Dataset excerpts:
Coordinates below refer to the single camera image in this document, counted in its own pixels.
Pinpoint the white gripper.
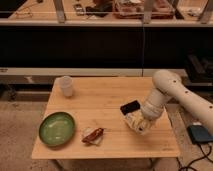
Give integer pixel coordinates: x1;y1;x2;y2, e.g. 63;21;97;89
140;100;164;135

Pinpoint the clear plastic bottle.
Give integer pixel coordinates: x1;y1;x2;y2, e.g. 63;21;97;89
124;111;146;135

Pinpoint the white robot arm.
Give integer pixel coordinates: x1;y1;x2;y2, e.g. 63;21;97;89
141;70;213;135

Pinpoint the black smartphone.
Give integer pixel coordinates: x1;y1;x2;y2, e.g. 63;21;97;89
120;100;140;115

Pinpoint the black box on floor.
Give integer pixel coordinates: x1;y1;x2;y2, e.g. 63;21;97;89
187;125;213;144

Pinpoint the red snack wrapper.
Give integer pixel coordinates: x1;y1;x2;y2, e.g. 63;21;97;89
82;127;104;145

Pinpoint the dark equipment at right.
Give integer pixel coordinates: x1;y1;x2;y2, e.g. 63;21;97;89
185;55;213;83

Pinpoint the green round plate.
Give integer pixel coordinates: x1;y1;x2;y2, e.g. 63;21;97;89
39;112;75;147

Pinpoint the translucent plastic cup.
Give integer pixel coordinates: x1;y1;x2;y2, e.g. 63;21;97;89
59;76;73;97

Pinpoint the tray with clutter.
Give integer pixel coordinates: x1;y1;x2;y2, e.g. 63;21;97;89
113;0;175;19

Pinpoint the black device on shelf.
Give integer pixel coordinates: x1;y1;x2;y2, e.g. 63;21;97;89
73;4;85;16

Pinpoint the black floor cable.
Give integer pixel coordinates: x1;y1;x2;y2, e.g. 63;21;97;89
175;142;213;171

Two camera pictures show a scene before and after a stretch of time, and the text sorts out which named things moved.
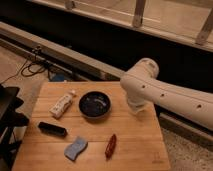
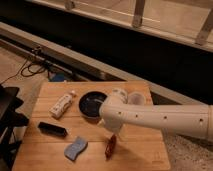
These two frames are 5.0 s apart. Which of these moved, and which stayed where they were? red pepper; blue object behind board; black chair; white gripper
Moved: white gripper
Stayed: blue object behind board; black chair; red pepper
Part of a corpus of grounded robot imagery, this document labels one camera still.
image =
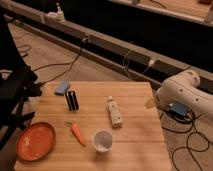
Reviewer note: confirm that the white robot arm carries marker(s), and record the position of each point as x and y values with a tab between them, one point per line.
183	88

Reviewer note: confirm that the white plastic bottle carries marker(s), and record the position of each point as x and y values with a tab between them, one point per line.
115	115

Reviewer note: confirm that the blue sponge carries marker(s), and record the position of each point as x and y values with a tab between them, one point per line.
62	88

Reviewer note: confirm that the orange toy carrot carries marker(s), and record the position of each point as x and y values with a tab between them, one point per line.
77	133

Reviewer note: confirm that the clear plastic cup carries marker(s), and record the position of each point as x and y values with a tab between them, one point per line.
102	141

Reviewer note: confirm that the blue box on floor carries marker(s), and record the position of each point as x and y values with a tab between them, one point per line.
178	109

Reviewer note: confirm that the black chair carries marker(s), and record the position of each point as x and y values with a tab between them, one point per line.
16	88

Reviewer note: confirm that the orange plate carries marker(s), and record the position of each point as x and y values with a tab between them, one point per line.
36	141

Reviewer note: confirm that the white object on rail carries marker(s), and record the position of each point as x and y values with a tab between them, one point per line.
58	15

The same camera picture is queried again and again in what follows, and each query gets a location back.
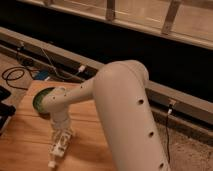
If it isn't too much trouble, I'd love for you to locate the white plastic bottle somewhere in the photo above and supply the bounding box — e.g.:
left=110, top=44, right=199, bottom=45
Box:
left=48, top=131, right=66, bottom=169

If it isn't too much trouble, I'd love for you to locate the wooden railing frame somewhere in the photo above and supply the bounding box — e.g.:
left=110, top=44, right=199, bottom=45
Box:
left=18, top=0, right=213, bottom=50

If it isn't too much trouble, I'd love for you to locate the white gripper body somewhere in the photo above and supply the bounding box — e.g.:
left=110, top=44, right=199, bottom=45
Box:
left=51, top=115, right=71, bottom=131

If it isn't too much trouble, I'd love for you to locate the black coiled cable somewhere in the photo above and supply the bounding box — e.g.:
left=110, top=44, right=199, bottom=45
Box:
left=1, top=65, right=38, bottom=91

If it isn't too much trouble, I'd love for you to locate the blue object on floor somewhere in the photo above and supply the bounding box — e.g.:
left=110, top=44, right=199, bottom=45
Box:
left=34, top=70, right=49, bottom=80

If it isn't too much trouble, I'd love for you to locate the black device at left edge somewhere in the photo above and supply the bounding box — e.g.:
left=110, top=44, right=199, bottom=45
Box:
left=0, top=85, right=16, bottom=135

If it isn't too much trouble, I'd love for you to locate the black cable at right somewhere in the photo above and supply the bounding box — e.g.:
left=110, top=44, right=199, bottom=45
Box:
left=165, top=103, right=175, bottom=164

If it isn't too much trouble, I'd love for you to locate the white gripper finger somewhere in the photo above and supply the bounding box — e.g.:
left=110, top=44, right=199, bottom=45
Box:
left=51, top=132, right=59, bottom=147
left=64, top=131, right=73, bottom=149

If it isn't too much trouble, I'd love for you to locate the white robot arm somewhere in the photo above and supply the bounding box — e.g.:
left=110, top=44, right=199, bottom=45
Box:
left=42, top=60, right=171, bottom=171

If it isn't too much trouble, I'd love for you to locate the green ceramic bowl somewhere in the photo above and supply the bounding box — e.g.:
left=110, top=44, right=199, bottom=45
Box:
left=33, top=87, right=53, bottom=115

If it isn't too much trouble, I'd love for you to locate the white charger cable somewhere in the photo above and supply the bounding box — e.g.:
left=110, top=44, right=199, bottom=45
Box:
left=39, top=46, right=87, bottom=82

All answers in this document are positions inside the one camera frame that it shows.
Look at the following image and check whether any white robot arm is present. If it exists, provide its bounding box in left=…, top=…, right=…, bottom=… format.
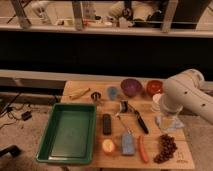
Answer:
left=159, top=69, right=213, bottom=124

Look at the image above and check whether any purple bowl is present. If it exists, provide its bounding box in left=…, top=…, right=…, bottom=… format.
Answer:
left=120, top=78, right=143, bottom=97

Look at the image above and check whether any red bowl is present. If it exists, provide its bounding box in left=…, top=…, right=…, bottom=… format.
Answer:
left=146, top=80, right=163, bottom=97

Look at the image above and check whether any blue plastic cup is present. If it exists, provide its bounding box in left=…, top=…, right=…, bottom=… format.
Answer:
left=107, top=87, right=118, bottom=100

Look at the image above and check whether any small metal cup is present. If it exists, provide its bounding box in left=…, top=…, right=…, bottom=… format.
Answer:
left=91, top=92, right=101, bottom=102

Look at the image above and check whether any black remote control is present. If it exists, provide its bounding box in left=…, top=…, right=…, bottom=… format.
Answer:
left=103, top=114, right=112, bottom=135

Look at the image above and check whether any yellow banana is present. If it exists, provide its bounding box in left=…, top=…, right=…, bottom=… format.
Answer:
left=69, top=88, right=90, bottom=100

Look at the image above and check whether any white round container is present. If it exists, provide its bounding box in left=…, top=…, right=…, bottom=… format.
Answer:
left=152, top=94, right=162, bottom=111

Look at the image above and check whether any orange round fruit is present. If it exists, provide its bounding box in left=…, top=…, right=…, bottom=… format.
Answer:
left=102, top=139, right=115, bottom=154

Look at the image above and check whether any blue sponge brush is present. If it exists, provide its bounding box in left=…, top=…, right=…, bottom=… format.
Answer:
left=116, top=114, right=135, bottom=156

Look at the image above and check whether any green plastic tray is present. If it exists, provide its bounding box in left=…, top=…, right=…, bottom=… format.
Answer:
left=36, top=103, right=96, bottom=165

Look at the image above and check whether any bunch of dark grapes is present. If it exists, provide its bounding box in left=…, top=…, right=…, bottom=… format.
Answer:
left=154, top=134, right=178, bottom=164

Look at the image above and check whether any black power adapter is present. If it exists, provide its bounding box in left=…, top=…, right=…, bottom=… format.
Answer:
left=21, top=111, right=32, bottom=121

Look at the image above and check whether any black handled peeler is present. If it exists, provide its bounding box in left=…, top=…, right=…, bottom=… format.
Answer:
left=120, top=100, right=149, bottom=134

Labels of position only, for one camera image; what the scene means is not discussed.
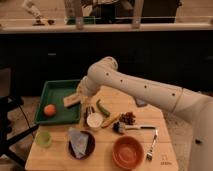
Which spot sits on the red bowl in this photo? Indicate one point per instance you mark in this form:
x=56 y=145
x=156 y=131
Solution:
x=127 y=152

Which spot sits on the grey folded cloth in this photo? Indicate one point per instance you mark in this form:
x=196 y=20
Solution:
x=78 y=141

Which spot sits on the yellow banana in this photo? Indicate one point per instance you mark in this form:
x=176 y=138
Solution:
x=109 y=121

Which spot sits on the brown grape bunch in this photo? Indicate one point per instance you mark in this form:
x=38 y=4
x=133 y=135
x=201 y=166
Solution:
x=127 y=118

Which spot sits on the white round container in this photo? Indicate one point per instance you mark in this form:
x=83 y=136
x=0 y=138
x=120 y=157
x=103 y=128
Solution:
x=94 y=121

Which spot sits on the wooden board eraser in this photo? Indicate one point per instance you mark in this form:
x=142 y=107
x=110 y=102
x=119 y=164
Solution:
x=71 y=100

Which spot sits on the black chair frame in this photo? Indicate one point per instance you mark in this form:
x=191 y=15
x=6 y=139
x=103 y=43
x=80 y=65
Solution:
x=9 y=102

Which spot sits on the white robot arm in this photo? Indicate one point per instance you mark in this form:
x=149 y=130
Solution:
x=193 y=107

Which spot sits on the green pepper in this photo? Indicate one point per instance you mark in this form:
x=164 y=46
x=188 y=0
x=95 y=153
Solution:
x=102 y=109

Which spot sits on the green plastic tray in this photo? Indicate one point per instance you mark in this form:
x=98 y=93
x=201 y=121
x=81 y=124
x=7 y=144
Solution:
x=53 y=93

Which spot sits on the dark metal cup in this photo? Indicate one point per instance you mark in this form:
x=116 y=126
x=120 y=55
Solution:
x=89 y=110

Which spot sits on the dark brown plate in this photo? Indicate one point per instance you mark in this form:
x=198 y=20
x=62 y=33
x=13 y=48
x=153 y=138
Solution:
x=90 y=146

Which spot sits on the blue grey sponge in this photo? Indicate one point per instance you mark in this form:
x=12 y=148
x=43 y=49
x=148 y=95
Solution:
x=140 y=103

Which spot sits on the light green cup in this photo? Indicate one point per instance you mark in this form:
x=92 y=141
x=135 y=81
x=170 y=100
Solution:
x=43 y=139

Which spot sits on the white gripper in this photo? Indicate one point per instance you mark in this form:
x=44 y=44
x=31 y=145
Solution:
x=85 y=88

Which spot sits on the orange fruit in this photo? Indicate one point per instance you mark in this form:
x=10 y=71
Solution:
x=49 y=110

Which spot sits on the silver fork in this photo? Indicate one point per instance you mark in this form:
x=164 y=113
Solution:
x=149 y=155

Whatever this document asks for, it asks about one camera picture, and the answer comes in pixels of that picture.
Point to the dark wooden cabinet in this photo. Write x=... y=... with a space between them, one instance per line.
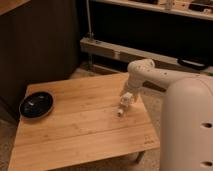
x=39 y=42

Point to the upper wooden shelf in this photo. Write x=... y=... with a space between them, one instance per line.
x=187 y=8

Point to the grey metal shelf beam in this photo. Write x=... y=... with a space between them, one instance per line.
x=126 y=54

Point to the wooden table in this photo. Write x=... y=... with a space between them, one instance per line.
x=82 y=127

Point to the black handle object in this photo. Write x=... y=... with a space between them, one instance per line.
x=192 y=66

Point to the small white bottle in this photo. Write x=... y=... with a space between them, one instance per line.
x=124 y=103

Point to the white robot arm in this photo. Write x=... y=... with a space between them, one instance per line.
x=186 y=126

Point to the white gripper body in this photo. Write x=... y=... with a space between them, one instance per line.
x=132 y=86

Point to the black ceramic bowl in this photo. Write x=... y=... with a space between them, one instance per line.
x=36 y=105

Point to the metal vertical pole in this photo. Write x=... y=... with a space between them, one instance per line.
x=90 y=32

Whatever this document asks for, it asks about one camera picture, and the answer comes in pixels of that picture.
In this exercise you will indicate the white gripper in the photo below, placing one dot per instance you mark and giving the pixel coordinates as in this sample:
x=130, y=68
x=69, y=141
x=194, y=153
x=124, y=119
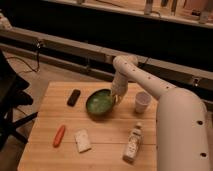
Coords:
x=119, y=87

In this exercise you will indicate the green ceramic bowl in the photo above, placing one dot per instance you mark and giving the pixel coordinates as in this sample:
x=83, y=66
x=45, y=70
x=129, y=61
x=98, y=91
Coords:
x=100, y=103

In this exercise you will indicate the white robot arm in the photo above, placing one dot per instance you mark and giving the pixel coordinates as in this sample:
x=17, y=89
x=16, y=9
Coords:
x=181, y=134

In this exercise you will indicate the white paper cup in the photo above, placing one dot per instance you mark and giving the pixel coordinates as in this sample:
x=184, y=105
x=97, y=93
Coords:
x=142, y=101

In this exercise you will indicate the black rectangular block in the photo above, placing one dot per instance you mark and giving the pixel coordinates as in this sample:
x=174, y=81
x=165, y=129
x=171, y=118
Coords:
x=73, y=97

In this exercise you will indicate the white squeeze bottle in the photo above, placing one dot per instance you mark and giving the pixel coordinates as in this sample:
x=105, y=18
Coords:
x=133, y=144

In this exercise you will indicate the white sponge block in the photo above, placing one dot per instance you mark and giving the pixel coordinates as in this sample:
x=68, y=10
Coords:
x=82, y=141

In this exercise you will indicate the orange carrot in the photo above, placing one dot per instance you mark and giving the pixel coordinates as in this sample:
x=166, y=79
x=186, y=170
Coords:
x=59, y=136

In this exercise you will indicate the black office chair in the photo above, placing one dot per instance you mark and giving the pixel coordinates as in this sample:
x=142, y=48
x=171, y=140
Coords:
x=12, y=94

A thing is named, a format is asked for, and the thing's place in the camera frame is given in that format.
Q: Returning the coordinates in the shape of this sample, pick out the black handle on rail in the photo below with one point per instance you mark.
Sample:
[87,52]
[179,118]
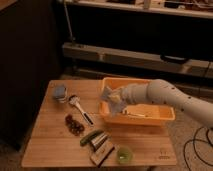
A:
[177,60]

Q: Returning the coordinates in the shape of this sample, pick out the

> **DESCRIPTION OF THE TASK**: The response should consist of the lines above from the first through the one containing "Pinpoint the black smartphone.", transcribed exactly, with every picture left out.

> **REPLY**:
Coordinates below refer to the single camera image in this document, counted in its own pixels.
Pinpoint the white gripper.
Give integer pixel coordinates: x1;y1;x2;y2, e.g. 63;21;97;89
140;100;164;135

Pinpoint the clear plastic bottle.
Give integer pixel coordinates: x1;y1;x2;y2, e.g. 63;21;97;89
124;111;146;135

Pinpoint the white robot arm.
Give integer pixel coordinates: x1;y1;x2;y2, e.g. 63;21;97;89
141;70;213;135

Pinpoint the black smartphone.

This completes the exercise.